DATA SHOWN ->
———

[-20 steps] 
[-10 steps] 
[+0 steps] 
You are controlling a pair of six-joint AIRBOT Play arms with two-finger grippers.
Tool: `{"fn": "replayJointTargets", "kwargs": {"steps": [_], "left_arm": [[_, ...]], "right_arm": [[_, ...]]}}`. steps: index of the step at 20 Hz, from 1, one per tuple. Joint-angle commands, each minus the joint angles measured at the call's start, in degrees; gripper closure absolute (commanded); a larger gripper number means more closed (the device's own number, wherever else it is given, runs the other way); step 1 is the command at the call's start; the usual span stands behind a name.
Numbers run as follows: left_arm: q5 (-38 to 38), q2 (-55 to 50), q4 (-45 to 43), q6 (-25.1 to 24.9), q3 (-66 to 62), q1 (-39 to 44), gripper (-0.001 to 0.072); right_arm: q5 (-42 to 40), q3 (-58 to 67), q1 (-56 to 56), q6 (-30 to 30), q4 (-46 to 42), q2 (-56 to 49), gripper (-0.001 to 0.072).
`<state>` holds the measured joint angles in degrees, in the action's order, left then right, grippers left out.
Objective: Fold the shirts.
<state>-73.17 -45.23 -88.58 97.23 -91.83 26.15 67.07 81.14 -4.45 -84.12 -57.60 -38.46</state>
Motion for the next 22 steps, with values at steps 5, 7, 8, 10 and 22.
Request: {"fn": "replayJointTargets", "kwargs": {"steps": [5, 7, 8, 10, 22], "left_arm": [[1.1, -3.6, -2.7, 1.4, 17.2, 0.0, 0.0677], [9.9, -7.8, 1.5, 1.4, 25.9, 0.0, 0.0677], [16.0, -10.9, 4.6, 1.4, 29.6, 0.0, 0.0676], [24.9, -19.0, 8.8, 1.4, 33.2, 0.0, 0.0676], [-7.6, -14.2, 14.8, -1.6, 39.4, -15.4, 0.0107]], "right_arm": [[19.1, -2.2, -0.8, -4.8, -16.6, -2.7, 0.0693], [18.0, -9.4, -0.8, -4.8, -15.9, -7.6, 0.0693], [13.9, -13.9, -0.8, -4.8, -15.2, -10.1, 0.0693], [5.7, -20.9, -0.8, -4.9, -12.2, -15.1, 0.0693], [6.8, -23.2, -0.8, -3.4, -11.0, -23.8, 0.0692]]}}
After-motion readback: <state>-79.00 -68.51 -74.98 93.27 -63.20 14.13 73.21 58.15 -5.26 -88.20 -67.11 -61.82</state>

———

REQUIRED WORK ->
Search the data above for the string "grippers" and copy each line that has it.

ANSWER SECTION ->
You are controlling a pair of six-joint AIRBOT Play arms with two-finger grippers.
`<state>` holds the measured joint angles in degrees, in the action's order, left then right, grippers left out.

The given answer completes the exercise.